Native Object Store Limitations - Analytics Database - Teradata Vantage

Teradata Vantage™ - Native Object Store Getting Started Guide - 17.20

Deployment
VantageCloud
VantageCore
Edition
Enterprise
IntelliFlex
VMware
Product
Analytics Database
Teradata Vantage
Release Number
17.20
Published
June 2022
Language
English (United States)
Last Update
2024-04-05
dita:mapPath
tsq1628112323282.ditamap
dita:ditavalPath
qkf1628213546010.ditaval
dita:id
jjn1567647976698
Product Category
Teradata Vantage

These Native Object Store limitations are relevant to the CREATE FOREIGN TABLE statement.

CSV and JSON Payload Size

  • The maximum payload size is 16,776,192 bytes for READ_NOS for CSV and JSON data formats.
    • For UNICODE, that is equivalent to 8,388,096 characters.
    • For LATIN, that is equivalent to 16,776,192 characters.

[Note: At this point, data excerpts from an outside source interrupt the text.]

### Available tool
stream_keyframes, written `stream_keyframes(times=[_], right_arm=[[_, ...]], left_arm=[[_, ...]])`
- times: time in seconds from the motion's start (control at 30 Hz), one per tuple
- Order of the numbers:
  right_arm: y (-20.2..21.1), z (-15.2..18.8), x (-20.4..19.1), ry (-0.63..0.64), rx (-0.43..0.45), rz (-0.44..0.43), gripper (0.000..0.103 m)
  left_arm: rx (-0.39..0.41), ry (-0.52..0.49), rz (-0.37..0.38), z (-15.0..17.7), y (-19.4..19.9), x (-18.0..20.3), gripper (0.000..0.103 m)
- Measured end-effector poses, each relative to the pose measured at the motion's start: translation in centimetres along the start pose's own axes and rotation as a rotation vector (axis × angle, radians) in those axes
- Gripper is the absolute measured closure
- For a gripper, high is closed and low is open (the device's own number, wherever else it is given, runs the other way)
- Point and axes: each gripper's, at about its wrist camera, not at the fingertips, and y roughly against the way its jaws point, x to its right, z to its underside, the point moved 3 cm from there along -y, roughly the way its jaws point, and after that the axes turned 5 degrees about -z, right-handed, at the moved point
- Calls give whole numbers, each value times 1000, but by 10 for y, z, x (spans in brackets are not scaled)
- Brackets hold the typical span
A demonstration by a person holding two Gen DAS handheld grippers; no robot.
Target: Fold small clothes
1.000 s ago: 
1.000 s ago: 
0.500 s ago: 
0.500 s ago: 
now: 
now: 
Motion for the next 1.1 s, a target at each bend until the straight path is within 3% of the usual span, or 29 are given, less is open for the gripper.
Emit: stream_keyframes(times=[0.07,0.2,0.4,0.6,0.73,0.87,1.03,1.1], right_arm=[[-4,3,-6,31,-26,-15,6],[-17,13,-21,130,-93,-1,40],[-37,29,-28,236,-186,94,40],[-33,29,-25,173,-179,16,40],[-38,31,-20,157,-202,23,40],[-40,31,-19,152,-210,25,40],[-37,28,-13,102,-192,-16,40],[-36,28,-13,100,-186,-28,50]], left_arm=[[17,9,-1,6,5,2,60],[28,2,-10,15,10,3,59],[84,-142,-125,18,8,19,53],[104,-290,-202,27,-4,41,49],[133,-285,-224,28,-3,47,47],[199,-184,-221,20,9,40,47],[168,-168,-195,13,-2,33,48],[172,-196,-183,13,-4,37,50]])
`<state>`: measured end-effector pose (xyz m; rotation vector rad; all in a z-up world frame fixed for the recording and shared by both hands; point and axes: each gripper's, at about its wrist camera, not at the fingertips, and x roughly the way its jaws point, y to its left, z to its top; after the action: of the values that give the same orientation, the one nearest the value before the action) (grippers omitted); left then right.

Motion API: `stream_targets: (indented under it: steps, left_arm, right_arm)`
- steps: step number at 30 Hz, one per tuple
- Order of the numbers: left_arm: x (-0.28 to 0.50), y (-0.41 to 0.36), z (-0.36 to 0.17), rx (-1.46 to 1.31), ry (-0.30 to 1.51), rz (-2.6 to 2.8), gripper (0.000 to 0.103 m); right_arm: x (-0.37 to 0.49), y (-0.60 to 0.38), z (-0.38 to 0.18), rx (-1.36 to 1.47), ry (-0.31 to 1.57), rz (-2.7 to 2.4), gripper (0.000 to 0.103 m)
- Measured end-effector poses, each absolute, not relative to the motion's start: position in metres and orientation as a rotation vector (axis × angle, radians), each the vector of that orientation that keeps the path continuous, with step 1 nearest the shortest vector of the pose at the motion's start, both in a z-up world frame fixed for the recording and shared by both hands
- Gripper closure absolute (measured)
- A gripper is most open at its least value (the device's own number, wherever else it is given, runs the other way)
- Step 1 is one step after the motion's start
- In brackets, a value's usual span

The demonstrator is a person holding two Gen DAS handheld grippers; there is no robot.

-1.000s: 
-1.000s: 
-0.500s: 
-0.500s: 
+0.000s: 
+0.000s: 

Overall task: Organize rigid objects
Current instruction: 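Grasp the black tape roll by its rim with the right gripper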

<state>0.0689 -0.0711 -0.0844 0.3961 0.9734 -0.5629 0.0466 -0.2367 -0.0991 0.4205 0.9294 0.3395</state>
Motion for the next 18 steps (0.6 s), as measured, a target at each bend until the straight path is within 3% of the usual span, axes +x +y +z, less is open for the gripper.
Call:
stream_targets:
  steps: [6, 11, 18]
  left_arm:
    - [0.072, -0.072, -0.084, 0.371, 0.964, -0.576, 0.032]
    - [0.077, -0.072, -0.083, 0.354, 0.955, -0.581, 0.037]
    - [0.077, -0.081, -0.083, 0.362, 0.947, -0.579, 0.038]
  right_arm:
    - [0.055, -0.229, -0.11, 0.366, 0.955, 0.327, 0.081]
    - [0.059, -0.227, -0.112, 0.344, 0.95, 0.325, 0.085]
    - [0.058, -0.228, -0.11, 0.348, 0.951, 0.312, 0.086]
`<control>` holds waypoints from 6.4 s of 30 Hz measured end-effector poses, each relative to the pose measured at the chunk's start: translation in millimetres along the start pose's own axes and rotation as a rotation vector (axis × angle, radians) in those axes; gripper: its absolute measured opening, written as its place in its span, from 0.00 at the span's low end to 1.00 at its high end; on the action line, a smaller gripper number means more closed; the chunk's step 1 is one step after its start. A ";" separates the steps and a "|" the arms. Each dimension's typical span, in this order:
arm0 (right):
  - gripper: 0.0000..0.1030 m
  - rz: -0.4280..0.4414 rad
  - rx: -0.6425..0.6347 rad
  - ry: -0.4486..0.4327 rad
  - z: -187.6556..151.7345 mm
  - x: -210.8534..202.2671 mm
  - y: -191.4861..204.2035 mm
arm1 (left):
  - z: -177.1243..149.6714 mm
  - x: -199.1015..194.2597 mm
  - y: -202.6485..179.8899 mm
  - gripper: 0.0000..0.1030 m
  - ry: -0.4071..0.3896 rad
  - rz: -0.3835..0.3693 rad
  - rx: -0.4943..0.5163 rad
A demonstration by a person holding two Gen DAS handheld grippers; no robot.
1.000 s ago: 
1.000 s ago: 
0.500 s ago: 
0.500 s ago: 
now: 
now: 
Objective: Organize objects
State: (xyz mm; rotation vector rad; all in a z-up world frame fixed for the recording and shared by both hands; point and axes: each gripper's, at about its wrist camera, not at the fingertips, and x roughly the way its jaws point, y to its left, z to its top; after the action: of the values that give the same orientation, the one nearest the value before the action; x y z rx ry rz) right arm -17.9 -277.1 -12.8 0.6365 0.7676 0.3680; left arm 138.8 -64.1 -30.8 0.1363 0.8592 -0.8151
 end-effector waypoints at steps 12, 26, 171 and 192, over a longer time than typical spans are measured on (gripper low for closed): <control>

The actual payload size is equivalent to the dataset individual record size.

Parquet Page Size

The maximum Parquet page size supported is for both READ_NOS and WRITE_NOS is 16,776,192 bytes (including LOB and LOB-based UDT columns).

If some of the data in the Parquet record is binary, the maximum number of characters is proportionately reduced.

Foreign Table Limitations

  • The following are not supported on foreign tables:
    • Primary indexes
    • Secondary indexes
    • Join indexes
    • Hash indexes
    • Row or column partitioning (except for Parquet foreign tables, which require column partitioning)
    • DML operations that change table contents (INSERT, UPDATE, DELETE)

Parquet Format Limitations

  • Certain complex data types are not supported, including STRUCT, MAP, LIST, and ENUM.
  • Because support for the STRUCT data type is not available, nested Parquet object stores cannot be processed by Native Object Store.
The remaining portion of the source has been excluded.